Retype only the lines below from the one with "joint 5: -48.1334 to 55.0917" to the one with "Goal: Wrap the", inclusive, skipping every image.
==== DATA UNDER STUDY ====
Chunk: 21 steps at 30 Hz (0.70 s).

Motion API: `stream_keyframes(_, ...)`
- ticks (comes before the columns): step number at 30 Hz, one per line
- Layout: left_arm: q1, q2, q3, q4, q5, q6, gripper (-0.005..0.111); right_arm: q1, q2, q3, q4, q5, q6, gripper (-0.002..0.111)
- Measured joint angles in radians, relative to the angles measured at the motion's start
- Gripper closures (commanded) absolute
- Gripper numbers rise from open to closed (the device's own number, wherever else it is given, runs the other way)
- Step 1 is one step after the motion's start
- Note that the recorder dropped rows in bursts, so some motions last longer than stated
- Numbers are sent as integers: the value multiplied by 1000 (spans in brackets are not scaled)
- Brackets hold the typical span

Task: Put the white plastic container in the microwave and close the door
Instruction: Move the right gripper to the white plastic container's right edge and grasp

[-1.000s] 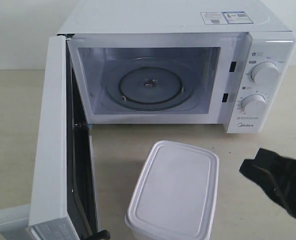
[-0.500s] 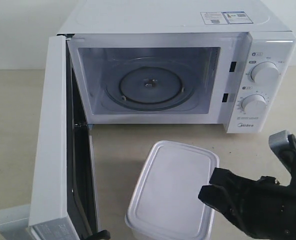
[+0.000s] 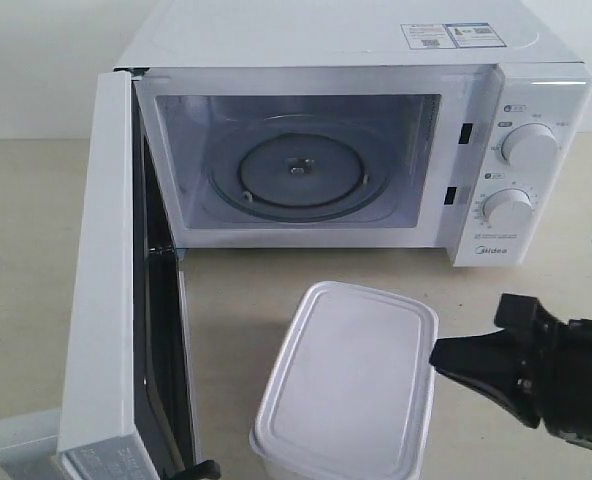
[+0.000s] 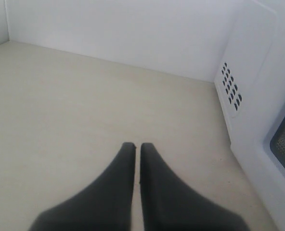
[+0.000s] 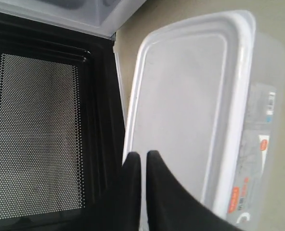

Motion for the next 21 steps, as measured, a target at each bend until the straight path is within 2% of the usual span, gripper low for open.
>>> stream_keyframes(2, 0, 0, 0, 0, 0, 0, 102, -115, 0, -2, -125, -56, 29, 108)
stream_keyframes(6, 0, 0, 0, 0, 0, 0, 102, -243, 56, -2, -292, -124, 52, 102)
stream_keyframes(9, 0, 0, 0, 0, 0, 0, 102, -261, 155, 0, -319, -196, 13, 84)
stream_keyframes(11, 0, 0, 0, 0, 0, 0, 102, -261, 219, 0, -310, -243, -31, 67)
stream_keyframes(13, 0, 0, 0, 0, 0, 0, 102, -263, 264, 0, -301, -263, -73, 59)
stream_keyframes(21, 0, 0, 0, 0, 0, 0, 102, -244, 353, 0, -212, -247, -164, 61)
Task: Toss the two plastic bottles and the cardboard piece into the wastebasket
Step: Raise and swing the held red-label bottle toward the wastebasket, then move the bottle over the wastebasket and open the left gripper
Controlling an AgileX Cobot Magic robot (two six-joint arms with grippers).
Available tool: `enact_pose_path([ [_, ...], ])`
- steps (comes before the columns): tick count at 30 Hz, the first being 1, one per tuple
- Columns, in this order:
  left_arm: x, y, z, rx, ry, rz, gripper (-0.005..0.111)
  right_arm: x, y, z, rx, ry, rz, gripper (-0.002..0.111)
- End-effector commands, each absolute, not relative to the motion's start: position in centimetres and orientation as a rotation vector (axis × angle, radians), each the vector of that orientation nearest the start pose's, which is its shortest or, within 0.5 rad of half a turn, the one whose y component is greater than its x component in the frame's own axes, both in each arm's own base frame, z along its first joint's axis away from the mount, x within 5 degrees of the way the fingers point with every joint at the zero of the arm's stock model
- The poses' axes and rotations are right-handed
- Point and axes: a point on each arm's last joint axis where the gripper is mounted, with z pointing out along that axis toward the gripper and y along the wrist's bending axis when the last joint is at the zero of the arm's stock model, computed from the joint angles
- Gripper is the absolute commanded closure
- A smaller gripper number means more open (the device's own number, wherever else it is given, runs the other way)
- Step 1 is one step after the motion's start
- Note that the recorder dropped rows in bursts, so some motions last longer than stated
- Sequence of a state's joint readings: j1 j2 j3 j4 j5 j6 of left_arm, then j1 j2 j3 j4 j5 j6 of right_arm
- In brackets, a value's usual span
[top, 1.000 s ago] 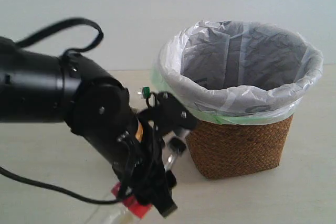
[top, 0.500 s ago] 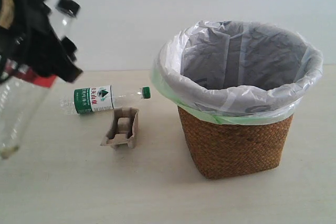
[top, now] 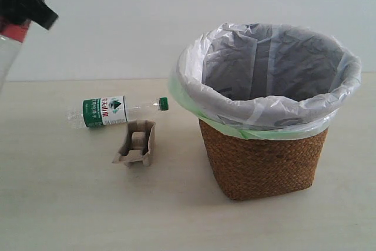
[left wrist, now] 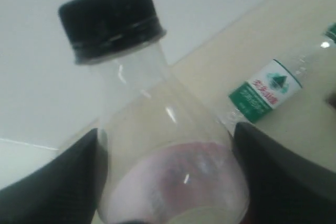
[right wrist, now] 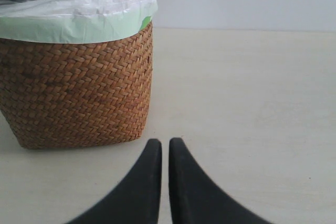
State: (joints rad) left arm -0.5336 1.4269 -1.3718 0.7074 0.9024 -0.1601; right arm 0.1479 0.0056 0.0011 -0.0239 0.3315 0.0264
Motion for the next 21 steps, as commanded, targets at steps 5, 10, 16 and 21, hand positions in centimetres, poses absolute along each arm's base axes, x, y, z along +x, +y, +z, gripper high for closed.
enact_pose_path([
  [5,29.7,-19.7,39.7,0.781,1.812,-0.321,0.103,5.4,0.7,18.4,-0.134,1.801,0.092,0.106],
  [10,27.5,-24.7,47.4,0.799,1.437,-0.729,0.07,5.4,0.7,18.4,-0.134,1.801,0.092,0.106],
  [16,29.5,-26.8,47.3,0.758,1.449,-0.777,-0.001,5.4,0.7,18.4,-0.134,1.801,0.092,0.106],
  [21,32.1,-26.4,43.7,0.77,1.66,-0.675,-0.001,5.4,0.7,18.4,-0.134,1.801,0.092,0.106],
])
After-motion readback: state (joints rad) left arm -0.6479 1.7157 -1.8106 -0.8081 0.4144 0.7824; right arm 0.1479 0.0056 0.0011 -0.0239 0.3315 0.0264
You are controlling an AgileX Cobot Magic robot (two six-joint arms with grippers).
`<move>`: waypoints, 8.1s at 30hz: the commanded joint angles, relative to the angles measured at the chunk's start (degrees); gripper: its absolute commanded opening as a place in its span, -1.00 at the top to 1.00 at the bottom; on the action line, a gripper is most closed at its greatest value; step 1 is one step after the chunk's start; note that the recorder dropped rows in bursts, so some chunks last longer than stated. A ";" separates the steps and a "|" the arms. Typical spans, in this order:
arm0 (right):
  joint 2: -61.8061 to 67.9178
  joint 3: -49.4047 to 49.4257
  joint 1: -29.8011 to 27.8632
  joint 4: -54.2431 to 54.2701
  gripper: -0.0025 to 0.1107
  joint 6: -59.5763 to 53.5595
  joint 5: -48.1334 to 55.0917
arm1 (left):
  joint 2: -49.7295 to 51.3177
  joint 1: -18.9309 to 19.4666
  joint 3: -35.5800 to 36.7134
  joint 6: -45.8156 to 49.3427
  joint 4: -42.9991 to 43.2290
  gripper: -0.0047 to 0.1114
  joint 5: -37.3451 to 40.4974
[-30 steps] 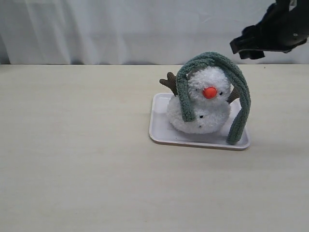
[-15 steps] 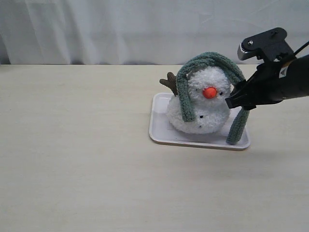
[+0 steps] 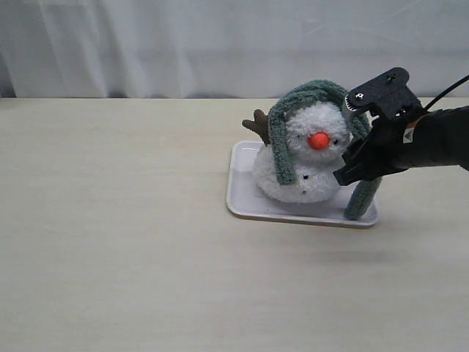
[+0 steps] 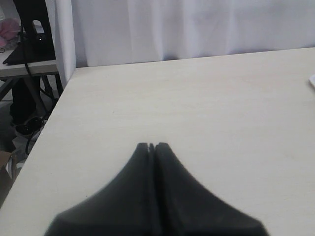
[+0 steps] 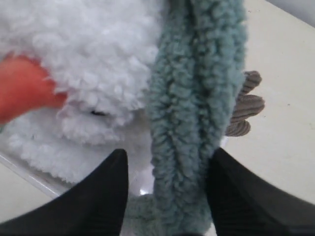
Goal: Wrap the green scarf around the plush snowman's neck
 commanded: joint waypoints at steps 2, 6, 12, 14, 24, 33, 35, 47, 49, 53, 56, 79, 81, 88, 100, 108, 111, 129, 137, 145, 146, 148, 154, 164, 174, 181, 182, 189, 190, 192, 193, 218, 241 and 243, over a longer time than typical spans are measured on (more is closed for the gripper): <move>0.84 0.17 -0.38 -1.34 0.41 -0.43 -2.01 | -0.16 -0.05 0.21 -0.10 -0.04 0.92 -0.55; 0.45 0.17 -0.38 -1.34 0.82 -0.73 -3.00 | -0.16 -0.05 0.21 -0.10 -0.04 0.92 -0.55; -2.54 -4.27 -0.03 1.08 0.89 -0.10 2.47 | -0.16 -0.05 0.21 -0.10 -0.04 0.92 -0.55; -3.25 -8.06 -0.03 2.78 0.89 -0.10 9.14 | -0.16 -0.05 0.21 -0.10 -0.04 0.92 -0.55; -6.97 -18.90 10.51 2.15 0.89 -3.43 22.62 | -0.16 -0.05 0.21 -0.10 -0.04 0.92 -0.55; -17.75 -19.90 23.96 2.15 0.89 -10.76 20.99 | -0.16 -0.05 0.21 -0.10 -0.04 0.92 -0.55; -19.32 -19.90 24.41 2.15 0.89 -10.62 20.48 | -0.16 -0.05 0.21 -0.10 -0.04 0.92 -0.55; -11.24 -19.69 23.60 -19.72 0.89 0.47 27.01 | -0.16 -0.05 0.21 -0.10 -0.04 0.92 -0.55; -9.72 -19.69 23.60 -24.00 0.89 2.26 28.19 | -0.16 -0.05 0.21 -0.10 -0.04 0.92 -0.55; -6.67 -19.69 23.60 -32.82 0.89 7.70 29.51 | -0.16 -0.05 0.21 -0.10 -0.04 0.92 -0.55; -4.83 -19.69 23.60 -36.91 0.89 9.85 29.51 | -0.16 -0.05 0.21 -0.10 -0.04 0.92 -0.55; 3.62 -19.69 13.84 -51.24 0.89 47.30 27.32 | -0.16 -0.05 0.21 -0.10 -0.04 0.92 -0.55; 4.99 -19.69 13.84 -50.11 0.89 47.30 25.96 | -0.16 -0.05 0.21 -0.10 -0.04 0.92 -0.55; 8.40 -23.16 13.84 -47.10 0.89 47.17 28.57 | -0.16 -0.05 0.21 -0.10 -0.04 0.92 -0.55; 9.47 -24.62 8.11 -35.46 0.88 43.08 30.03 | -0.16 -0.05 0.21 -0.10 -0.04 0.92 -0.55; 10.60 -24.62 6.33 -23.81 0.81 34.01 26.32 | -0.16 -0.05 0.21 -0.10 -0.04 0.92 -0.55; 10.60 -24.62 6.33 -21.08 0.62 32.66 25.52 | -0.16 -0.05 0.21 -0.10 -0.04 0.92 -0.55; 4.09 -24.62 6.33 -4.50 0.30 13.73 34.03 | -0.16 -0.05 0.21 -0.10 -0.04 0.92 -0.55; 0.08 -24.79 6.33 4.81 0.58 6.09 32.39 | -0.16 -0.05 0.21 -0.10 -0.04 0.92 -0.55; 3.90 -32.90 6.33 7.26 0.88 5.10 34.11 | -0.16 -0.05 0.21 -0.10 -0.04 0.92 -0.55; 4.88 -34.01 6.33 7.26 0.88 5.10 34.63 | -0.16 -0.05 0.21 -0.10 -0.04 0.92 -0.55; 7.68 -36.86 6.33 7.26 0.88 5.10 36.85 | -0.16 -0.05 0.21 -0.10 -0.04 0.92 -0.55; 15.51 -41.78 6.33 6.87 0.88 5.10 35.72 | -0.16 -0.05 0.21 -0.10 -0.04 0.92 -0.55; 19.25 -41.78 5.62 3.46 0.88 6.08 25.49 | -0.16 -0.05 0.21 -0.10 -0.04 0.92 -0.55; 22.73 -41.78 4.29 3.46 0.88 5.46 28.29 | -0.16 -0.05 0.21 -0.10 -0.04 0.92 -0.55; 20.77 -41.78 4.29 3.46 0.88 5.46 29.11 | -0.16 -0.05 0.21 -0.10 -0.04 0.92 -0.55; 20.41 -41.78 4.29 3.46 0.88 5.46 29.24 | -0.16 -0.05 0.21 -0.10 -0.04 0.92 -0.55; 15.82 -41.78 4.29 3.46 0.77 5.46 34.55 | -0.16 -0.05 0.21 -0.10 -0.04 0.92 -0.55; 15.15 -41.78 4.29 3.46 0.69 5.46 35.76 | -0.16 -0.05 0.21 -0.10 -0.04 0.92 -0.55; 13.97 -41.78 3.77 3.46 0.55 5.57 37.90 | -0.16 -0.05 0.21 -0.10 -0.04 0.92 -0.55; 13.35 -41.78 3.31 3.46 0.48 5.74 39.12 | -0.16 -0.05 0.21 -0.10 -0.04 0.92 -0.55; 7.97 -8.87 -7.34 40.06 0.23 -19.08 14.89 | -0.16 -0.05 0.21 -0.10 -0.04 0.92 -0.55; 7.09 -7.72 -7.34 49.71 0.88 -29.51 23.56 | -0.16 -0.05 0.21 -0.10 -0.04 0.92 -0.55; 6.46 -7.72 -7.34 54.30 0.88 -33.01 25.25 | -0.16 -0.05 0.21 -0.10 -0.04 0.92 -0.55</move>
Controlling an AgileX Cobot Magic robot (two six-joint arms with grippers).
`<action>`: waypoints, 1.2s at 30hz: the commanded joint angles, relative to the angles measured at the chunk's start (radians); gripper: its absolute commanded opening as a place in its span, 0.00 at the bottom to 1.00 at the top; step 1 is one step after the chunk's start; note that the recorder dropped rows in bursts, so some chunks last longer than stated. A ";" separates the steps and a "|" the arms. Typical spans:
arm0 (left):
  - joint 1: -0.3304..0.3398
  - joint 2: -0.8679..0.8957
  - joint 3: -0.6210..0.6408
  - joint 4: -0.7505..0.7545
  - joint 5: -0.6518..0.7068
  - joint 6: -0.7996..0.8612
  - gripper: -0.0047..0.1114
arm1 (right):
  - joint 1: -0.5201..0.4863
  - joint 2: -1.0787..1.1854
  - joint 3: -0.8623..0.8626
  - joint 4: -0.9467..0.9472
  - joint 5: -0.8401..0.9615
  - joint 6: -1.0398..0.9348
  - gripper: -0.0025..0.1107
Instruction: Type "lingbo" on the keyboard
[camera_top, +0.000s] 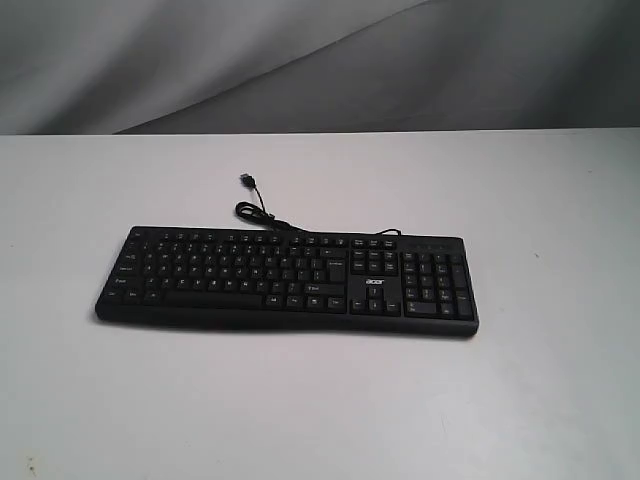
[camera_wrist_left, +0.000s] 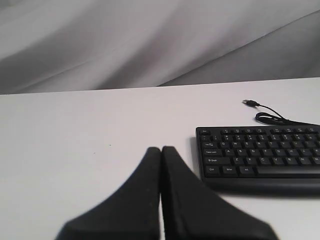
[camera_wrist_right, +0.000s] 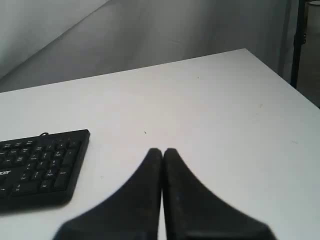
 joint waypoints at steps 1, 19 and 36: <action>0.001 -0.004 0.005 -0.004 -0.007 -0.002 0.04 | 0.001 -0.003 0.003 -0.006 0.001 0.004 0.02; 0.001 -0.004 0.005 -0.004 -0.007 -0.002 0.04 | 0.001 -0.003 0.003 0.234 -0.679 0.004 0.02; 0.001 -0.004 0.005 -0.004 -0.007 -0.002 0.04 | 0.061 0.760 -0.433 -1.018 -0.918 0.908 0.02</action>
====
_PROBLEM SOLUTION_:
  joint 5: -48.1334 to 55.0917
arm1 (left):
  joint 2: -49.7295 to 51.3177
  joint 1: -18.9309 to 19.4666
  joint 3: -35.5800 to 36.7134
  joint 6: -45.8156 to 49.3427
  joint 4: -42.9991 to 43.2290
  gripper: -0.0047 to 0.1114
  joint 5: -37.3451 to 40.4974
[-30 steps] 
[-15 steps] 
[+0 steps] 
[+0 steps] 
[+0 steps] 
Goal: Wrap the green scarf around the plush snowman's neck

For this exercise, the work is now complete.